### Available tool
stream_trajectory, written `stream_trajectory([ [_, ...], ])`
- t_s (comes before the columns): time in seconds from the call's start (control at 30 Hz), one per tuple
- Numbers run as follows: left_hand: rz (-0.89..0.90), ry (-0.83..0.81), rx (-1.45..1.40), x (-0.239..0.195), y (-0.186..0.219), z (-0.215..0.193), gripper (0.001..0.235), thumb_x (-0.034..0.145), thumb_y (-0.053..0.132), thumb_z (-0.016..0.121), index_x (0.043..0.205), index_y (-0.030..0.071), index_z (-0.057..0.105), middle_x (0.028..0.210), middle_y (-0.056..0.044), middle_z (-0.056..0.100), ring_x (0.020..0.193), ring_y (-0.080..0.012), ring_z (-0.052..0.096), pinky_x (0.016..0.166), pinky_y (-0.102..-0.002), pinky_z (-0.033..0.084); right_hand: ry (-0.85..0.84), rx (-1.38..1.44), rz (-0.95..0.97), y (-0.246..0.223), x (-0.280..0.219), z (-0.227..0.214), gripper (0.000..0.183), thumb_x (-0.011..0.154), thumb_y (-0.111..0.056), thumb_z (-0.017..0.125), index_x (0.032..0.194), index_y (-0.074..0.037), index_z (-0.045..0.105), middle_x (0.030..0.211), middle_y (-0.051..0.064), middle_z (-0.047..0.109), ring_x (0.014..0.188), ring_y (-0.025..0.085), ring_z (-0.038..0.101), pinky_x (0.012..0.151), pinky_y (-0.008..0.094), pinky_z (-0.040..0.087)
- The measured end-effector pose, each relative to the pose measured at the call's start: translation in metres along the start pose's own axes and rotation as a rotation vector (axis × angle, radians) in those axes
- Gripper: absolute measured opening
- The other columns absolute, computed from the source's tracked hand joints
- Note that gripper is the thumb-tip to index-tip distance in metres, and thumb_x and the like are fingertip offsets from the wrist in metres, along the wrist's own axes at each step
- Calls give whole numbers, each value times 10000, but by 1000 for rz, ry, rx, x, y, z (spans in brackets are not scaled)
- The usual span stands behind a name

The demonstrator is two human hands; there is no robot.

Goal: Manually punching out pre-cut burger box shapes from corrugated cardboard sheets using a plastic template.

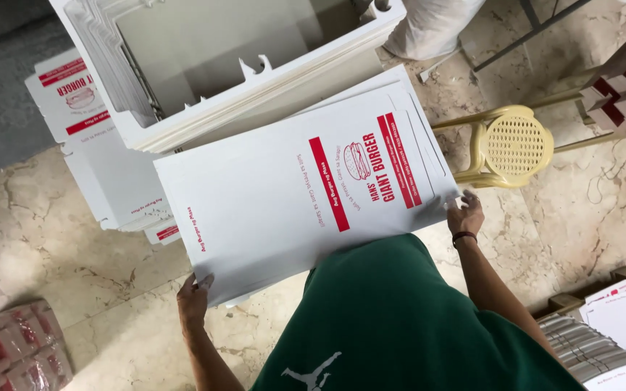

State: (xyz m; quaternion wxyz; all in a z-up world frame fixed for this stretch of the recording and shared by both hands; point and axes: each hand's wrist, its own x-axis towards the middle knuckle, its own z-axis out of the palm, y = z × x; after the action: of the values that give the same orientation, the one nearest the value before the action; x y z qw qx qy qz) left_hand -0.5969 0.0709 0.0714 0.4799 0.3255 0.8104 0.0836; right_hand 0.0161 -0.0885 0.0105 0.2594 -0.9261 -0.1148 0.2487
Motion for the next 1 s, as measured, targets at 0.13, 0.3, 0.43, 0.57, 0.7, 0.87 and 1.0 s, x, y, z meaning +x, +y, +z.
stream_trajectory([
  [0.13,-50,-60,14,-34,27,-11,538,940,260,631,1471,181,592,1280,-86,717,1135,-227,630,873,-409,541,-170,537,291,14,-16,12,421,967,-157,685,1304,69,574,1160,270,649,1024,410,675,884,507,637],
  [0.3,65,-72,8,-31,-9,8,555,943,207,554,1496,156,550,1253,-182,678,1053,-324,648,703,-434,602,-155,472,242,14,-11,9,409,988,-137,646,1319,83,551,1263,288,600,1125,450,622,852,523,641],
  [0.43,-9,-66,-33,-60,4,18,620,947,195,500,1558,111,431,1467,-184,551,1256,-386,560,825,-503,611,-209,396,274,5,-11,3,566,972,-135,671,1441,86,444,1395,275,529,1250,456,554,891,519,623],
  [0.57,-11,-35,-11,-60,0,17,625,948,205,482,1565,122,419,1473,-188,540,1250,-402,569,826,-501,623,-239,364,298,-6,-16,-8,518,986,-117,660,1427,67,458,1393,267,543,1253,462,564,888,519,623],
  [0.7,-2,-24,35,-51,-13,20,604,945,195,500,1542,115,461,1436,-178,585,1197,-384,617,814,-485,648,-275,385,358,-35,-18,-26,496,943,-78,700,1362,83,490,1351,314,570,1191,488,607,894,527,616],
  [0.87,-33,107,69,-72,0,19,526,903,133,561,1424,81,615,1290,-138,704,1072,-350,680,762,-462,664,-298,313,372,-57,-36,-47,423,984,-59,669,1343,116,530,1270,314,634,1085,446,672,883,498,613],
  [1.0,-94,95,105,-89,2,10,485,888,113,605,1364,33,660,1193,-151,746,923,-337,733,692,-408,668,-364,410,376,-45,-27,-59,418,959,-62,680,1303,91,498,1273,308,604,1108,468,643,930,549,585],
])
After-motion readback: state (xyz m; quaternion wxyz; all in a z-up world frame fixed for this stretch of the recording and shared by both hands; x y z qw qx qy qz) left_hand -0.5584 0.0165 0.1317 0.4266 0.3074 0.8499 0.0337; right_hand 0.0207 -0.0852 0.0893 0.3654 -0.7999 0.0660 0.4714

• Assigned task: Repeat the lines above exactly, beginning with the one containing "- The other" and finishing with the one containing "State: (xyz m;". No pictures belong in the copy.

• Exercise result:
- The other columns absolute, computed from the source's tracked hand joints
- Note that gripper is the thumb-tip to index-tip distance in metres, and thumb_x and the like are fingertip offsets from the wrist in metres, along the wrist's own axes at each step
- Calls give whole numbers, each value times 10000, but by 1000 for rz, ry, rx, x, y, z (spans in brackets are not scaled)
- The usual span stands behind a name

The demonstrator is two human hands; there is no robot.

Goal: Manually punching out pre-cut burger box shapes from corrugated cardboard sheets using a plastic template.


State: (xyz m; quaternion wxyz; all in a z-up world frame fixed for this stretch of the recording and shared by both hands; point and axes: each hand's wrist, its own x-axis towards the middle knuckle, its own z-axis out of the palm, y = z × x; after the action: of the values that give the same orientation, the one nearest the value before the action; x y z qw qx qy qz) left_hand -0.5969 0.0709 0.0714 0.4799 0.3255 0.8104 0.0836; right_hand 0.0161 -0.0885 0.0105 0.2594 -0.9261 -0.1148 0.2487

The exercise has been completed in full.